The wide range of choices for self-consumption policies, including net-metering and net-billing have contributed to make the development of PV much more complex than previously. Moreover, the increased penetration of PV has created new challenges in terms of grid financing, tax management and impact on incumbent utilities.
While several countries or states are trying to circumvent the development of PV through self-consumption by using questionable arguments and measures, this report intends to highlight the strengths and weaknesses of self-consumption measures and provide reliable and unbiased arguments to develop such schemes.
- This report aims first at providing a clear methodology to understand and compare all types of self-consumption policies.

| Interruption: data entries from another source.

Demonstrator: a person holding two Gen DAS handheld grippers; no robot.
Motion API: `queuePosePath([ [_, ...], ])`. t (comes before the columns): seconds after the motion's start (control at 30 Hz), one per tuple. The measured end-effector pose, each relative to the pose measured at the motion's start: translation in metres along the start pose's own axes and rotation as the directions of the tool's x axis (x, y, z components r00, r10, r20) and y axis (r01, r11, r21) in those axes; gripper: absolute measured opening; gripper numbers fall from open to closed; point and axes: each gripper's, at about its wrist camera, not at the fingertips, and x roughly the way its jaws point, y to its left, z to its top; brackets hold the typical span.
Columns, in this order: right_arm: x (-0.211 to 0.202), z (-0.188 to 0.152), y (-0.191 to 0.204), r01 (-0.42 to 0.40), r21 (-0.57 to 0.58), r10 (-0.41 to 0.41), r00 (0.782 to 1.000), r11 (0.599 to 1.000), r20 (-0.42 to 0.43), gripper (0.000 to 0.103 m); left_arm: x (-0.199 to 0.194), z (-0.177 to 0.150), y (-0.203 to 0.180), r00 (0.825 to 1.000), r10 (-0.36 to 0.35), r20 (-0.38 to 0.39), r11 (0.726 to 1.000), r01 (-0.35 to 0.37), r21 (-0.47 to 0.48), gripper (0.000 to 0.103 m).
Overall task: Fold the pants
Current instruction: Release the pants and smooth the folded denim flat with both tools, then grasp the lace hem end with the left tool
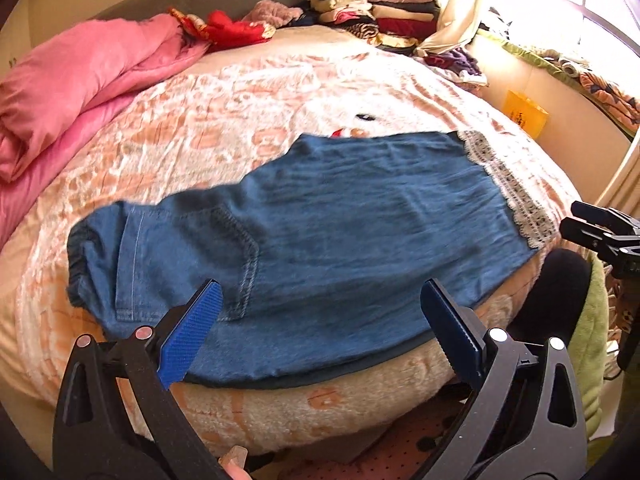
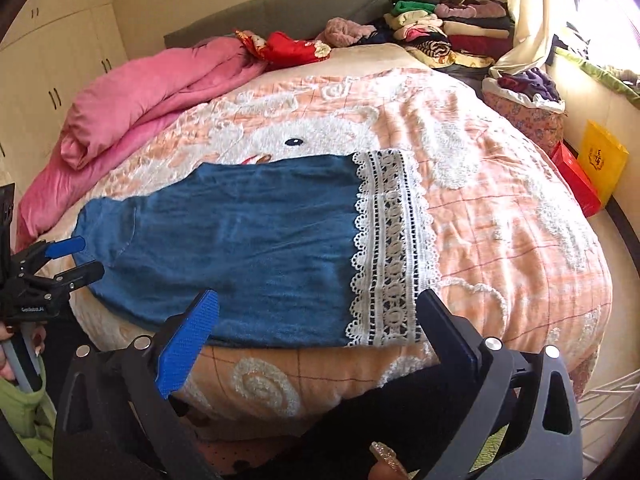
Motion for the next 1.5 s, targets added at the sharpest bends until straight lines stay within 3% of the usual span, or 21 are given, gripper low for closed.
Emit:
queuePosePath([
  [0.4, -0.023, 0.001, -0.022, 0.025, 0.073, -0.03, 0.997, 0.997, 0.067, 0.098, -0.004, 0.036, -0.03, 0.998, -0.032, 0.045, 0.997, 0.028, 0.078, 0.093],
  [0.7, -0.027, -0.002, -0.037, 0.05, 0.111, -0.058, 0.996, 0.993, 0.074, 0.098, 0.008, 0.06, -0.052, 0.998, -0.058, 0.038, 0.988, 0.052, 0.145, 0.093],
  [1.1, -0.005, -0.011, -0.044, 0.056, 0.137, -0.059, 0.998, 0.989, 0.017, 0.098, 0.047, 0.097, -0.092, 0.995, -0.096, 0.005, 0.96, 0.091, 0.264, 0.093],
  [1.3, 0.012, -0.015, -0.048, 0.052, 0.176, -0.049, 0.999, 0.983, -0.02, 0.098, 0.083, 0.111, -0.112, 0.995, -0.093, -0.043, 0.934, 0.102, 0.341, 0.093],
  [1.5, 0.026, -0.016, -0.051, 0.045, 0.203, -0.037, 0.998, 0.978, -0.042, 0.098, 0.118, 0.126, -0.12, 0.988, -0.113, -0.101, 0.922, 0.143, 0.361, 0.093],
])
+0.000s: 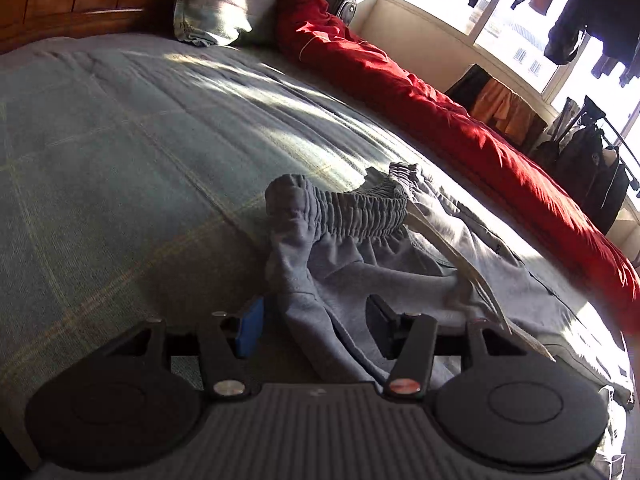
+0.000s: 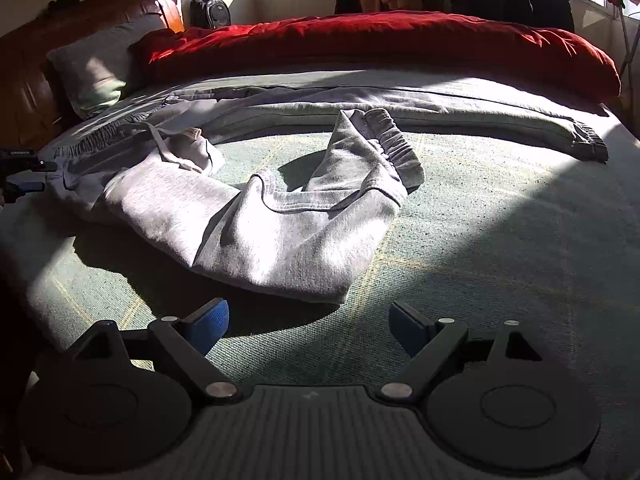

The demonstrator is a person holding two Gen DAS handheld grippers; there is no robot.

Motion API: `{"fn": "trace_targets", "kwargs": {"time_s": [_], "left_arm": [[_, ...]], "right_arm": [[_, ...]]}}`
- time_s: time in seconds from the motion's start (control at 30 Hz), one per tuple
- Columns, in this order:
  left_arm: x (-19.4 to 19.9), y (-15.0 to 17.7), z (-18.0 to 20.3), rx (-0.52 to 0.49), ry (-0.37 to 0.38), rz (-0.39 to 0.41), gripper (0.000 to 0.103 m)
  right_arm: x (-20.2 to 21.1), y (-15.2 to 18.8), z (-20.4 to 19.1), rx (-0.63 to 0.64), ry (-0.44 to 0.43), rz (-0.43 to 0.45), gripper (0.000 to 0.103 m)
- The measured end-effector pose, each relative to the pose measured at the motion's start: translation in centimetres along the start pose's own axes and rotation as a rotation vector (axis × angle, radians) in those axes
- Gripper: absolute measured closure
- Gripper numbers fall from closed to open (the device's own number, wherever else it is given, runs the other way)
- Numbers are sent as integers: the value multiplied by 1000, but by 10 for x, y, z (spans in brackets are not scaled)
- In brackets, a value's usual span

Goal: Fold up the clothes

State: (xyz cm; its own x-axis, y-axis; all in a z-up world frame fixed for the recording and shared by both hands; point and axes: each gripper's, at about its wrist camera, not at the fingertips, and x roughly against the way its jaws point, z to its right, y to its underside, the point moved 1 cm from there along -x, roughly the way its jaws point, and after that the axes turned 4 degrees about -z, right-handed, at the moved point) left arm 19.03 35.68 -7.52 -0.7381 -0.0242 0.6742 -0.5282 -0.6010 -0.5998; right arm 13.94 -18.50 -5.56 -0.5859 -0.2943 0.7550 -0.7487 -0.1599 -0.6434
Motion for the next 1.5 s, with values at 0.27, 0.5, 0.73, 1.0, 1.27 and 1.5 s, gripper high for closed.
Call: {"fn": "trace_targets", "kwargs": {"time_s": [0.27, 0.5, 0.73, 1.0, 1.27, 1.5], "left_arm": [[-23, 6, -2, 45, 20, -46, 94], [26, 18, 9, 7, 86, 26, 94], [46, 35, 24, -79, 95, 8, 94], [37, 48, 17, -124, 9, -34, 94], [84, 74, 52, -392, -19, 48, 85], [103, 116, 125, -700, 98, 52, 60]], "right_arm": [[-6, -4, -7, 11, -7, 1, 13], [-5, -5, -6, 1, -29, 6, 13], [-11, -7, -2, -57, -98, -2, 13], [-14, -9, 18, -220, -223, 2, 13], [-18, -17, 34, -300, -266, 26, 8], [-15, -12, 40, -318, -250, 26, 7]]}}
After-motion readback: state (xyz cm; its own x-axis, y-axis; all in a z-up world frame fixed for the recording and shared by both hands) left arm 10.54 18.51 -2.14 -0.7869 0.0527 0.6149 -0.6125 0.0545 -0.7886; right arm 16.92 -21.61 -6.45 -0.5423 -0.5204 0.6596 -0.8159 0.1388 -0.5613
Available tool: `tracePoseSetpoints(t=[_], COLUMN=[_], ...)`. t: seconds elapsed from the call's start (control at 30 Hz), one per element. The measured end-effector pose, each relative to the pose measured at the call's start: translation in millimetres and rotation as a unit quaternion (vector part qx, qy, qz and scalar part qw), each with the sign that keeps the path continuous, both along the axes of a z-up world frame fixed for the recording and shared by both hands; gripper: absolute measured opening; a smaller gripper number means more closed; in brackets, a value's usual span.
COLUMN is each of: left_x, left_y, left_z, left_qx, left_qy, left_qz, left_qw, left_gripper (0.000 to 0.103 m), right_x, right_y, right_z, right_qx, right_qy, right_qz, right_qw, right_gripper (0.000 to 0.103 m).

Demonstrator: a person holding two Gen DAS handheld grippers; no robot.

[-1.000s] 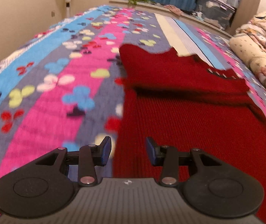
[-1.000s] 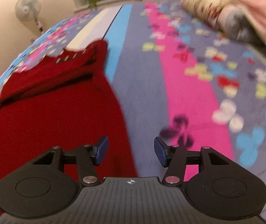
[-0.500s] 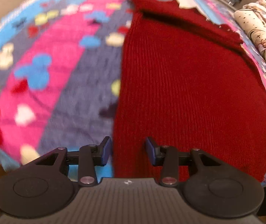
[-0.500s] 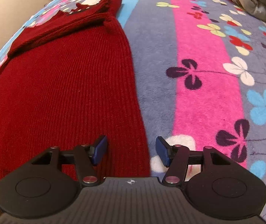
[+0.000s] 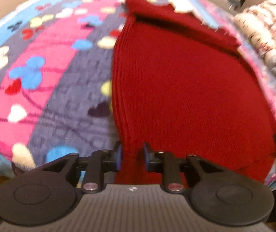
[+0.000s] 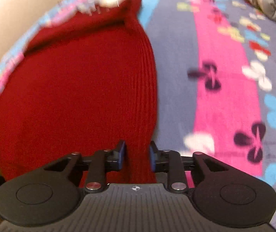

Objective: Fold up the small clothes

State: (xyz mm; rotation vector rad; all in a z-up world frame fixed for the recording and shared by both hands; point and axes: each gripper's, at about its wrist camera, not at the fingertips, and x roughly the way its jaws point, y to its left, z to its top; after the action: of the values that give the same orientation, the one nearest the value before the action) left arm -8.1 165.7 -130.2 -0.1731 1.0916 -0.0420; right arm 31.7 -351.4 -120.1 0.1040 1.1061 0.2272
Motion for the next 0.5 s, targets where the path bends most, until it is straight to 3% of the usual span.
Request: tracePoseSetpoints(t=[0.13, 0.2, 0.3, 0.5], left_x=[2.7, 1.0, -2.2, -4.5], left_y=[1.6, 1.0, -2.9, -8.7], left_z=[-5.4, -3.4, 2.0, 4.9], left_qx=[-0.002, 0.003, 0.013, 0.023], left_qy=[0.010, 0.001, -0.017, -0.024], left_qz=[0.002, -0.001, -0.012, -0.025], left_qw=[0.9999, 1.0000, 0.9997, 0.9991], left_gripper=[0.024, 0.014, 0.013, 0.013], right_x=[0.6, -0.1, -4.1, -5.5], right_y=[0.9, 3.2, 7.2, 7.9], right_z=[2.1, 3.6, 7.1, 13.2], right_qx=[0.000, -0.004, 0.000, 0.007], right_qy=[0.001, -0.004, -0.018, -0.032], right_qz=[-0.002, 0.003, 0.012, 0.014], right_qw=[1.000, 1.000, 1.000, 0.999], right_gripper=[0.036, 0.029, 0.019, 0.018])
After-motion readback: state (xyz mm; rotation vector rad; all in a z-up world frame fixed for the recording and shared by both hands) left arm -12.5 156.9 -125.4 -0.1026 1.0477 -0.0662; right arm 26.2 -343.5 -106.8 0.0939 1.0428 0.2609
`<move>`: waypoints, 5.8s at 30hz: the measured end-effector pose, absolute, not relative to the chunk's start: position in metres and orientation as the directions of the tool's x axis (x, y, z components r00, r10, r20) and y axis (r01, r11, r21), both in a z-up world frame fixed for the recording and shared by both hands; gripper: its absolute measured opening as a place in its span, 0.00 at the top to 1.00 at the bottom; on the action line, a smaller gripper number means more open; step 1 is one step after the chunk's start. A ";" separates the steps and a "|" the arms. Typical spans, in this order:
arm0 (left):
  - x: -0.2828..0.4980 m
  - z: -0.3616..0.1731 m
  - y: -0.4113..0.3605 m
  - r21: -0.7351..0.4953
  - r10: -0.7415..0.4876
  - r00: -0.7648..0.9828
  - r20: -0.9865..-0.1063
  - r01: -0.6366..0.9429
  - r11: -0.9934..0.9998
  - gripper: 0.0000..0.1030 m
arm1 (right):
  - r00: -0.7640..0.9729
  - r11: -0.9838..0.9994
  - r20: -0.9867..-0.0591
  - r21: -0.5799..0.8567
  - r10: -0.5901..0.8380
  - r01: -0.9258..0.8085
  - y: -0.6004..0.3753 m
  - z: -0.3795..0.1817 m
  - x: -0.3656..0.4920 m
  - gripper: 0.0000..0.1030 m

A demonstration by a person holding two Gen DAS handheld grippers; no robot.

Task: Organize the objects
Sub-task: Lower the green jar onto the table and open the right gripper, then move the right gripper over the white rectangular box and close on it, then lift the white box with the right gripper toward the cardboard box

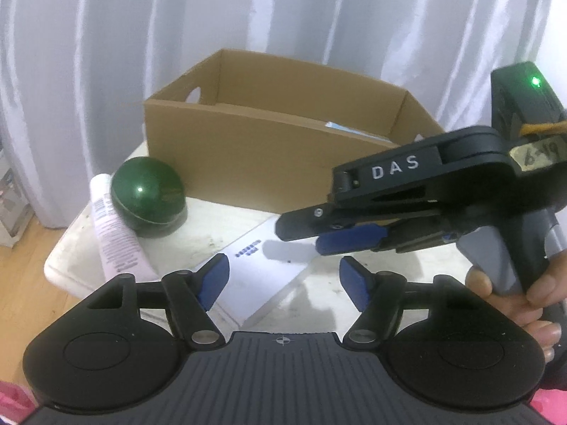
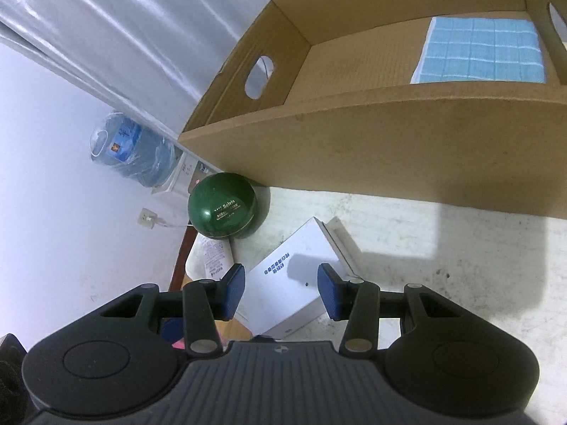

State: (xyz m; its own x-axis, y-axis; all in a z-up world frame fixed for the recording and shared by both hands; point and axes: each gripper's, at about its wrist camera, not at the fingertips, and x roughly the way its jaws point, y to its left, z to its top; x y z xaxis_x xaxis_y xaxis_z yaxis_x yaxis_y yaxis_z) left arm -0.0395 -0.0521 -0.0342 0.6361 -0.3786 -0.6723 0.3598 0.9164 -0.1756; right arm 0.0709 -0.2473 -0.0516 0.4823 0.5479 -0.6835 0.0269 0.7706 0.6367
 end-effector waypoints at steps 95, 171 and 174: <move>-0.040 -0.085 -0.108 -0.335 -0.477 0.401 -0.782 0.375 0.865 0.06 | 0.389 0.762 -0.742 0.633 0.546 0.139 -0.286 -0.090 0.055 0.10; -0.048 0.103 -0.135 0.035 -0.268 0.795 -0.545 0.341 0.940 0.27 | 0.692 0.857 -0.542 0.461 0.477 -0.230 -0.279 0.100 0.072 0.36; -0.015 0.110 -0.147 0.020 -0.290 0.776 -0.560 0.362 0.932 0.27 | 0.699 0.865 -0.547 0.453 0.460 -0.216 -0.291 0.106 0.097 0.36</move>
State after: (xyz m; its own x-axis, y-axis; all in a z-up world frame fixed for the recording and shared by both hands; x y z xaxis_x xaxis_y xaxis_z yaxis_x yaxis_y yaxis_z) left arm -0.0149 -0.1470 0.1098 0.7764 -0.2899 -0.5596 0.3624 0.9318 0.0202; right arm 0.0966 -0.2908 0.1060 0.6990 0.4604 -0.5472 -0.2155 0.8652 0.4526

It proposes a clear set of parameters covering all existing and future self-consumption regulations.
- Second, the report comprises an analysis of existing self-consumption measures in 20 key countries.
- Third it compares the profitability of the five key self-consumption schemes and highlights the main challenges and opportunities associated to these schemes, especially with regard to grid financing, tax management and impact on incumbent utilities.
- Fourth it looks at the influence of self-consumption measures on the PV market in the last years.
The report will be completed in the coming weeks by a set of policy recommendations.
This report has been prepared by IEA-PVPS Task 1, in close collaboration with CREARA Energy Experts, and with the support of the European Copper Institute, sponsor member of the IEA-PVPS Technology Collaboration Program.
About IEA PVPS
The IEA Photovoltaic Power Systems Programme (PVPS) is one of the collaborative R&D Agreements (Technology Collaboration Programmes) established within the IEA and, since its establishment in 1993, the PVPS participants have been conducting a variety of joint projects in the application of photovoltaic conversion of solar energy into electricity. The 29 PVPS members are: Australia, Austria, Belgium, Canada, China, Denmark, EPIA, the European Union, Finland, France, Germany, the International Copper Alliance, Israel, Italy, Japan, Korea, Malaysia, Mexico, Netherlands, Norway, Portugal, SEIA, SEPA, Spain, Sweden, Switzerland, Thailand, Turkey, and the United States of America.
About the European Copper Institute
The European Copper Institute is a joint venture between the International Copper Association Ltd. (ICA), headquartered in New York, representing the majority of the world’s leading mining companies, custom smelters and semi-fabricators, and the European copper industry. ECI is also part of the Copper Alliance, an international network of industry associations. Its shared mission is to work, with its members, to defend and grow markets for copper based on its superior technical performance and contributions to a higher quality of life. Considering the strong linkages between carbon reductions and copper use, Copper Alliance aims to accelerate the energy transition through its Leonardo ENERGY initiative.
About CREARA Energy Experts
Since its creation in 2003, CREARA has established itself as a leading expert in renewable energy, energy efficiency and smart grids. Its main services are outsourced energy management, strategic and regulatory consulting and engineering. CREARA helps businesses and public entities to do more with less on a daily basis.